## TASK DETAILS:
In the records below, find the line containing "Question: Locate the aluminium"; restate it and every later line word for word, through the last.

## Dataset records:
━━━━━━━━

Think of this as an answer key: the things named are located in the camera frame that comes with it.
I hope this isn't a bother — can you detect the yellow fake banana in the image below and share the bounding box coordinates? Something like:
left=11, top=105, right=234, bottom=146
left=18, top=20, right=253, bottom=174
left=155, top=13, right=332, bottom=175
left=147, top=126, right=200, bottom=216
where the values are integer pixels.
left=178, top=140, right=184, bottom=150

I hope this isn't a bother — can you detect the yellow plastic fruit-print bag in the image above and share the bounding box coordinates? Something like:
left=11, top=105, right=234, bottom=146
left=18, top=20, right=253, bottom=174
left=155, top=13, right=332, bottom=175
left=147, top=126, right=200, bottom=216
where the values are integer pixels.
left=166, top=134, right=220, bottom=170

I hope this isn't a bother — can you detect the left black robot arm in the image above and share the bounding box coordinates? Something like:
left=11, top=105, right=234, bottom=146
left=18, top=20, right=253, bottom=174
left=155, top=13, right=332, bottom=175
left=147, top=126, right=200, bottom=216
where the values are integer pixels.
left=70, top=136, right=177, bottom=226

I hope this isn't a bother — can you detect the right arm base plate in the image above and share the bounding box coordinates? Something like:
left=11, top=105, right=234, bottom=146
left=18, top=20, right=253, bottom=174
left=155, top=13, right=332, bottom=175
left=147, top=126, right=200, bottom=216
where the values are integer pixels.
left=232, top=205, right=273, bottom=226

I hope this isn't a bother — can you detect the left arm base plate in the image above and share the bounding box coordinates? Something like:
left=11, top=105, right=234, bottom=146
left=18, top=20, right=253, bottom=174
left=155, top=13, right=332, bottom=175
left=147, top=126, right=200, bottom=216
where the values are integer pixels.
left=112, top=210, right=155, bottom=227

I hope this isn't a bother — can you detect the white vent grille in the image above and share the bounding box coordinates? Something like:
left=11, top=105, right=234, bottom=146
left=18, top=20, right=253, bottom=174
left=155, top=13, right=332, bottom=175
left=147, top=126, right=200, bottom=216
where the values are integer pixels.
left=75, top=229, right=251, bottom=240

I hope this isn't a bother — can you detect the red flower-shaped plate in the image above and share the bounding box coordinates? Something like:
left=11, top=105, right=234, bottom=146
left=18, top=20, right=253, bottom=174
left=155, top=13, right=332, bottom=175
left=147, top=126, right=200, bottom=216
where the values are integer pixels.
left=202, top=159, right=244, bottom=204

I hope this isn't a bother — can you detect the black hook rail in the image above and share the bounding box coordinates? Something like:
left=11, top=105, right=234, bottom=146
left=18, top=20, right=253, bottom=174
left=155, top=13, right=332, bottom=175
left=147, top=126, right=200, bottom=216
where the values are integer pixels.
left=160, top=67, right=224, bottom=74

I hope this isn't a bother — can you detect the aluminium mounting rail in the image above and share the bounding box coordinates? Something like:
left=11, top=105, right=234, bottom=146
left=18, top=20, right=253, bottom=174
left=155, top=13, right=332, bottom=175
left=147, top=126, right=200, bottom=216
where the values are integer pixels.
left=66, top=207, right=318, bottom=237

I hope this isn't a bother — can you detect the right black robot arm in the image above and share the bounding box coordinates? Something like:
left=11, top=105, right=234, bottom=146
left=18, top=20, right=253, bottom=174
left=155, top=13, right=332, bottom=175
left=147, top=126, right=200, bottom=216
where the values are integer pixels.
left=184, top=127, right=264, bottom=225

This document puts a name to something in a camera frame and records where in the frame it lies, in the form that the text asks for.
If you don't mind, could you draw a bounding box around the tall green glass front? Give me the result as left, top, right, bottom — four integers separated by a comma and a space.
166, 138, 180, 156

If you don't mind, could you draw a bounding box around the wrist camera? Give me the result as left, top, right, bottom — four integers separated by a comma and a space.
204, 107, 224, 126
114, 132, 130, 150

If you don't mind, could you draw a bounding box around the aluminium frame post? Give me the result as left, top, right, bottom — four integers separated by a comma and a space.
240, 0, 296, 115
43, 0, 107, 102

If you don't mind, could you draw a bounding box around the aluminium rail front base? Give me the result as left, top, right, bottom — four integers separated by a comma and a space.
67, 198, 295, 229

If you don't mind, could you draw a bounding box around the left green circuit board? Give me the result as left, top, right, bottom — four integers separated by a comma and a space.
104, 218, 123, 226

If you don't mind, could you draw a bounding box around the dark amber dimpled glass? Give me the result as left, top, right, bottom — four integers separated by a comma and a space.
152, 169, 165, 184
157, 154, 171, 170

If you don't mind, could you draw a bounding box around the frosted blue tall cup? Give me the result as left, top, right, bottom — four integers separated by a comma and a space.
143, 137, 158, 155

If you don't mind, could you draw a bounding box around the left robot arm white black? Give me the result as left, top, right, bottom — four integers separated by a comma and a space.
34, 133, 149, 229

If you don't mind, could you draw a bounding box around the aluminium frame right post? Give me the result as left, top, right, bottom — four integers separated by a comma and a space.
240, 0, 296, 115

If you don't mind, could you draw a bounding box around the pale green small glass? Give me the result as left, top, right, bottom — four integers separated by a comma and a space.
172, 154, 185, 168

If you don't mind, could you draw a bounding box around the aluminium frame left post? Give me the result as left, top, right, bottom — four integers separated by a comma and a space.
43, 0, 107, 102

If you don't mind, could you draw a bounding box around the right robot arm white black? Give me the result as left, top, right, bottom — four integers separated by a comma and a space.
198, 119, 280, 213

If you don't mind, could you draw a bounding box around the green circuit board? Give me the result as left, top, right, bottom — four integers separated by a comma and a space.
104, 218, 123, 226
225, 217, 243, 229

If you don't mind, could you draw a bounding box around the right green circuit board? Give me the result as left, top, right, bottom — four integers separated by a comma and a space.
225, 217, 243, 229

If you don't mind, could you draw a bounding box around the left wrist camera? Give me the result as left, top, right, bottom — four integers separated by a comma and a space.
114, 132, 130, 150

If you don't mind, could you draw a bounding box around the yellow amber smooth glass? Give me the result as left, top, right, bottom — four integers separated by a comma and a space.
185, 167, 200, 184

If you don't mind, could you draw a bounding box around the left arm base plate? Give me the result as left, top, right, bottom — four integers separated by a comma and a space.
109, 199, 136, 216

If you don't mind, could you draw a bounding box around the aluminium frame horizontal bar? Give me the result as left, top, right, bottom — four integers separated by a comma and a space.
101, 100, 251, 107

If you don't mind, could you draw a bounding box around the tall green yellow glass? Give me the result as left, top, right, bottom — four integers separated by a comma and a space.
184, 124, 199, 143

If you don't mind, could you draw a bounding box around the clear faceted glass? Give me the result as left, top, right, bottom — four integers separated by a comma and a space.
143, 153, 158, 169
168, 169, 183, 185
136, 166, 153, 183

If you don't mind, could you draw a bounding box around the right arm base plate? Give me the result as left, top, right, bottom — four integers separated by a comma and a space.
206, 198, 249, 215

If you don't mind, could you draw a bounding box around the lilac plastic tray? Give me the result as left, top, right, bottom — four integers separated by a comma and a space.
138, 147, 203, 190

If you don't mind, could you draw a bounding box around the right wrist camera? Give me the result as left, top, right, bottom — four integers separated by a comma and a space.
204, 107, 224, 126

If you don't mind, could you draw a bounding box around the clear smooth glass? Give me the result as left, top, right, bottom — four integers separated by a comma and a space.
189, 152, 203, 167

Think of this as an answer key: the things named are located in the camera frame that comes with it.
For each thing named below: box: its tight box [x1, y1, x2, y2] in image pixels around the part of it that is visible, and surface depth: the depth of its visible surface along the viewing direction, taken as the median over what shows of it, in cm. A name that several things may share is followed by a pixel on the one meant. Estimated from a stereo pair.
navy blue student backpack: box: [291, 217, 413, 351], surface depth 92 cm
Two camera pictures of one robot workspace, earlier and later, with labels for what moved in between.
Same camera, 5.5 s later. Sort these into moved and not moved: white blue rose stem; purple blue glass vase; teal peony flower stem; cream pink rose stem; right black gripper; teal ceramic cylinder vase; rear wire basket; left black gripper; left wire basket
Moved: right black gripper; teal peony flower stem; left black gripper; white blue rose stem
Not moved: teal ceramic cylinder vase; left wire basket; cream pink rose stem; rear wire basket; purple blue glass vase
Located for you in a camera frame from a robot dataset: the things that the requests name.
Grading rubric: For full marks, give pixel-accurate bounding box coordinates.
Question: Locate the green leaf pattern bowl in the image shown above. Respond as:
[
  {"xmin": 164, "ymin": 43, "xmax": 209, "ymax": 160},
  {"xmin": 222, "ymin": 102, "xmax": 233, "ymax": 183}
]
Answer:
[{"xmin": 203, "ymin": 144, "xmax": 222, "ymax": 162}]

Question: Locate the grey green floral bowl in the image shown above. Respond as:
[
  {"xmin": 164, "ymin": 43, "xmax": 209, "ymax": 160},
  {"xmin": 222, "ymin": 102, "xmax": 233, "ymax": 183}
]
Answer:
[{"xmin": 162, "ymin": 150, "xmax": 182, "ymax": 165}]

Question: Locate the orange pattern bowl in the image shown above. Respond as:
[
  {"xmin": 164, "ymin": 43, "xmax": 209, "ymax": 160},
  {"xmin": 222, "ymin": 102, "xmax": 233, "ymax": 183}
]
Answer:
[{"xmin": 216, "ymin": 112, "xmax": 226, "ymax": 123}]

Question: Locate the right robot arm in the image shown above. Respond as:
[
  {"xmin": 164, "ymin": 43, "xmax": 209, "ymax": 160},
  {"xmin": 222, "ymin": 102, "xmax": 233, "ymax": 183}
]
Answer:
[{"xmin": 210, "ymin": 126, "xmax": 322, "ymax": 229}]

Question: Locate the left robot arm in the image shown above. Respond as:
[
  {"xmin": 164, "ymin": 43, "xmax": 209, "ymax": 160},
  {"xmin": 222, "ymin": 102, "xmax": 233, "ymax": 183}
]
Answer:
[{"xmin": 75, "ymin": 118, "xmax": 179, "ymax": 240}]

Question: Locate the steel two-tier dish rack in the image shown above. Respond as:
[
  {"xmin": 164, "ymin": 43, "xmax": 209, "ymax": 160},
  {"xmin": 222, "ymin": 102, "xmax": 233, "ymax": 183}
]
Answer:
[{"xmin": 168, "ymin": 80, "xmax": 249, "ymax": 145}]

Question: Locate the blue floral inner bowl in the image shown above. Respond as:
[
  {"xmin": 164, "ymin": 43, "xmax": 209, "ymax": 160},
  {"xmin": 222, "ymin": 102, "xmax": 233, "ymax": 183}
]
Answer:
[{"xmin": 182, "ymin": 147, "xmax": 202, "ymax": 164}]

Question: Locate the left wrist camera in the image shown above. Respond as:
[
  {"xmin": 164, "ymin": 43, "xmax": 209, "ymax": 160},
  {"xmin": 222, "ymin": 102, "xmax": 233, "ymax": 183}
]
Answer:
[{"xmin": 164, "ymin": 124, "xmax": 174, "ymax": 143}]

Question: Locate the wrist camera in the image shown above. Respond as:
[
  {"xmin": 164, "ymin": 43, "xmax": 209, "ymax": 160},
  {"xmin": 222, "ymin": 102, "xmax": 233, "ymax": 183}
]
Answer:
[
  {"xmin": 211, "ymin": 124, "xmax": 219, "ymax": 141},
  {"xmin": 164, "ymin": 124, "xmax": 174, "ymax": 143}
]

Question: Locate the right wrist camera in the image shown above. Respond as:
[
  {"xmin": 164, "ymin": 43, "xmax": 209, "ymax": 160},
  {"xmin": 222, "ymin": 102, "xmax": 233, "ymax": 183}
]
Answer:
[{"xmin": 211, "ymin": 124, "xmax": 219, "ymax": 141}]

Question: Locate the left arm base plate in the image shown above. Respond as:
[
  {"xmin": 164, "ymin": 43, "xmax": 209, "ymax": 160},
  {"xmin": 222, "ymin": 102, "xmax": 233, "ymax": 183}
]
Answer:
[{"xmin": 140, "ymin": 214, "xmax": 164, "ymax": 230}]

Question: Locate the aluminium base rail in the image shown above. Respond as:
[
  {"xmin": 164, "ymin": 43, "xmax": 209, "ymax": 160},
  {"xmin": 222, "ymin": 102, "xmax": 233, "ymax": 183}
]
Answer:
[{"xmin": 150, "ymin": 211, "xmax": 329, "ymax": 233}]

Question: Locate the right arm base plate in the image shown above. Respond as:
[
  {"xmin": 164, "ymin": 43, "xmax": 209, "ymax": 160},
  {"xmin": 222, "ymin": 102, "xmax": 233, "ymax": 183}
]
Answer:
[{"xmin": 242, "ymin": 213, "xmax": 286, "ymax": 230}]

━━━━━━━━

## ANSWER TO THE PROBLEM:
Question: Locate the aluminium base rail in the image shown above. Respond as:
[
  {"xmin": 164, "ymin": 43, "xmax": 209, "ymax": 160},
  {"xmin": 222, "ymin": 102, "xmax": 233, "ymax": 183}
]
Answer:
[{"xmin": 150, "ymin": 211, "xmax": 329, "ymax": 233}]

Question: Locate the right arm base plate in the image shown above. Respond as:
[
  {"xmin": 164, "ymin": 43, "xmax": 209, "ymax": 160},
  {"xmin": 222, "ymin": 102, "xmax": 233, "ymax": 183}
]
Answer:
[{"xmin": 242, "ymin": 213, "xmax": 286, "ymax": 230}]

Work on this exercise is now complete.